■ **What you are asked to do**:
Copy out the lines of the records below, and only those lines, from the one with "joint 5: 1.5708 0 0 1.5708" through the one with "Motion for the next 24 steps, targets", exactly as they appear.
==============================
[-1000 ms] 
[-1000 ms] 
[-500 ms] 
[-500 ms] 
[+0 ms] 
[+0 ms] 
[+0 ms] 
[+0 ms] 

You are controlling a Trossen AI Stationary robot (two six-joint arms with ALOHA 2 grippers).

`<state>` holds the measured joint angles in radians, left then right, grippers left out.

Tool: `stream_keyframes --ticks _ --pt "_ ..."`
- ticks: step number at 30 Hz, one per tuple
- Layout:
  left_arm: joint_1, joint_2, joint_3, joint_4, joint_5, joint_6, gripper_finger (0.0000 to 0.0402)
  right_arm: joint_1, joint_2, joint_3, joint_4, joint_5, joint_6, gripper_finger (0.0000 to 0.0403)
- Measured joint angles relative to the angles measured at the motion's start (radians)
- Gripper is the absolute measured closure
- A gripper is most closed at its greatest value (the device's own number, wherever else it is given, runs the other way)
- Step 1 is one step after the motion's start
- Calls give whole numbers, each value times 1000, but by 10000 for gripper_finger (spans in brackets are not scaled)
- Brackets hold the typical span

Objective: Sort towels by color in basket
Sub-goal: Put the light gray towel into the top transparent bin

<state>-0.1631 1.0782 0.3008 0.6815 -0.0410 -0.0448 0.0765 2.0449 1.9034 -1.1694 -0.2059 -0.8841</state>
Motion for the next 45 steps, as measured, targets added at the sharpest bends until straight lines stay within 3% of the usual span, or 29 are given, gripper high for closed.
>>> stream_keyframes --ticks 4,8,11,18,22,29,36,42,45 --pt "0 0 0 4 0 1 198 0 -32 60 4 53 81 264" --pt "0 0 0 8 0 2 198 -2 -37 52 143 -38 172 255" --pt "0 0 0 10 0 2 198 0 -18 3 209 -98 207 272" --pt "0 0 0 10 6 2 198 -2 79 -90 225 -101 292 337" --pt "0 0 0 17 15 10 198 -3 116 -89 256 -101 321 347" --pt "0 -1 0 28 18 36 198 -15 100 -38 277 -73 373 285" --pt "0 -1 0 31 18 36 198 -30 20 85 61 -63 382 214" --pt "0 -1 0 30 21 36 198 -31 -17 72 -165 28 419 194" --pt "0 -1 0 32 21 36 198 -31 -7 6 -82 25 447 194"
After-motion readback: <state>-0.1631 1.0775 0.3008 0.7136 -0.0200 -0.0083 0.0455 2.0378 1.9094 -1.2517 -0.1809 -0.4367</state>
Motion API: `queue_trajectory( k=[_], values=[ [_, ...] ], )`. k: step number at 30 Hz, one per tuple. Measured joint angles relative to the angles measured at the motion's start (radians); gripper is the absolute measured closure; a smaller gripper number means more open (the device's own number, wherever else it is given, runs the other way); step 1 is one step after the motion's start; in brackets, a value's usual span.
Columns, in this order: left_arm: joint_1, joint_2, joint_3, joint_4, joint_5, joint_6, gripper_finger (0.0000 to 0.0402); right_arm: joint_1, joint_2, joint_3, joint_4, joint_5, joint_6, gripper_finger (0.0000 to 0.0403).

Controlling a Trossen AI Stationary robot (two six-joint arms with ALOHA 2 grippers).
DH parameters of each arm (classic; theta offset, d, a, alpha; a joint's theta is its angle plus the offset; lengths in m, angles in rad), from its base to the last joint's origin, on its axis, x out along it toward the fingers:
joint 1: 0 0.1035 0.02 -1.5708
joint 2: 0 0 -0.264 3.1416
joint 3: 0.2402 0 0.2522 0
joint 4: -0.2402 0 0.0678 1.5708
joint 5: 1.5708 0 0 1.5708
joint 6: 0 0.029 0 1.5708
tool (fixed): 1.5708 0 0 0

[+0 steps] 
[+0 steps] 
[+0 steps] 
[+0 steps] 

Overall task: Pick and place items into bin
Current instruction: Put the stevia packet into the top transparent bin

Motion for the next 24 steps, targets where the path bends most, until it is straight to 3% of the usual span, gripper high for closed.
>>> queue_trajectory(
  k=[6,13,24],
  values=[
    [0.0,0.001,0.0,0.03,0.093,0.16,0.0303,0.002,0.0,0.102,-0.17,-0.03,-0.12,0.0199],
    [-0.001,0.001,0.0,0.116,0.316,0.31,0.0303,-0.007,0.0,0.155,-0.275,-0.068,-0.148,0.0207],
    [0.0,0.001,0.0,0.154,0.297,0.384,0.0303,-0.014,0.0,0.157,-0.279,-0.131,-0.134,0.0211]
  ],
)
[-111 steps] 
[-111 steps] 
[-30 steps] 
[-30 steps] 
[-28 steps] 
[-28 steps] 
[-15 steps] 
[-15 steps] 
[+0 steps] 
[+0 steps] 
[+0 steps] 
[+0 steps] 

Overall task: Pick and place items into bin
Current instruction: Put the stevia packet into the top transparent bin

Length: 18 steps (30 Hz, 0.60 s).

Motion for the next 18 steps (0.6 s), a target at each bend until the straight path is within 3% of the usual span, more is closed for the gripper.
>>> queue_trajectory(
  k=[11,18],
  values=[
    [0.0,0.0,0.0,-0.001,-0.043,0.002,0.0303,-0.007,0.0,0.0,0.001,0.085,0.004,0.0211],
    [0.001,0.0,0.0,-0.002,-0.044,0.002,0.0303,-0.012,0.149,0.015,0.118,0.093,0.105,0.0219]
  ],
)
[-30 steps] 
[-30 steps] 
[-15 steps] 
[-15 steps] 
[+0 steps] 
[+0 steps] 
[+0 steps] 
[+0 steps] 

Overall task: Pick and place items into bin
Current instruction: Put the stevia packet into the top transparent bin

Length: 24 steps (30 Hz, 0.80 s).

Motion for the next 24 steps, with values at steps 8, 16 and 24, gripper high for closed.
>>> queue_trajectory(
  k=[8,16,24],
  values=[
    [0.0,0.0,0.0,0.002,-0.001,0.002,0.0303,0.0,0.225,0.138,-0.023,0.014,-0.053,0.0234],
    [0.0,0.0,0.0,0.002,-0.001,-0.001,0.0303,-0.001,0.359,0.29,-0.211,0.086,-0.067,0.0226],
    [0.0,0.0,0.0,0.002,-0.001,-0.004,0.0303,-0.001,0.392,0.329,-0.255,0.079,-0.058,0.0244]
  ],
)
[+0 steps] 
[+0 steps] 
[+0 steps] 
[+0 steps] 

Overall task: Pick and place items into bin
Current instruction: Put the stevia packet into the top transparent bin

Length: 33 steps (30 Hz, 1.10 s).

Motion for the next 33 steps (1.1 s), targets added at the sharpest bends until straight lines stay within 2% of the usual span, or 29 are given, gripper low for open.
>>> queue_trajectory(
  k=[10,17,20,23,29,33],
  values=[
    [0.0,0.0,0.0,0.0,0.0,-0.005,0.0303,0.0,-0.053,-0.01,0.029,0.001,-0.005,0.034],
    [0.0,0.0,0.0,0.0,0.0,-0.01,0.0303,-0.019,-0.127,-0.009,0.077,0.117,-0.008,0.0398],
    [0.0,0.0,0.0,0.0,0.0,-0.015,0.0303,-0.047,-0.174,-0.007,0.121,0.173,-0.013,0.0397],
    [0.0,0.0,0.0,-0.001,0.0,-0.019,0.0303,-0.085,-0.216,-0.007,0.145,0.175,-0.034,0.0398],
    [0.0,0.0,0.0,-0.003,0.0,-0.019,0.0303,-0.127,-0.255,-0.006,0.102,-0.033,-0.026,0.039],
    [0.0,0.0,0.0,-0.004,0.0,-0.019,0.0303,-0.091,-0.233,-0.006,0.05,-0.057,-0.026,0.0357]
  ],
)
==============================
■ **Solution for this task**:
joint 5: 1.5708 0 0 1.5708
joint 6: 0 0.029 0 1.5708
tool (fixed): 1.5708 0 0 0

[+0 steps] 
[+0 steps] 
[+0 steps] 
[+0 steps] 

Overall task: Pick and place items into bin
Current instruction: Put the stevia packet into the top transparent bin

Motion for the next 24 steps, targets where the path bends most, until it is straight to 3% of the usual span, gripper high for closed.

The required output has been given.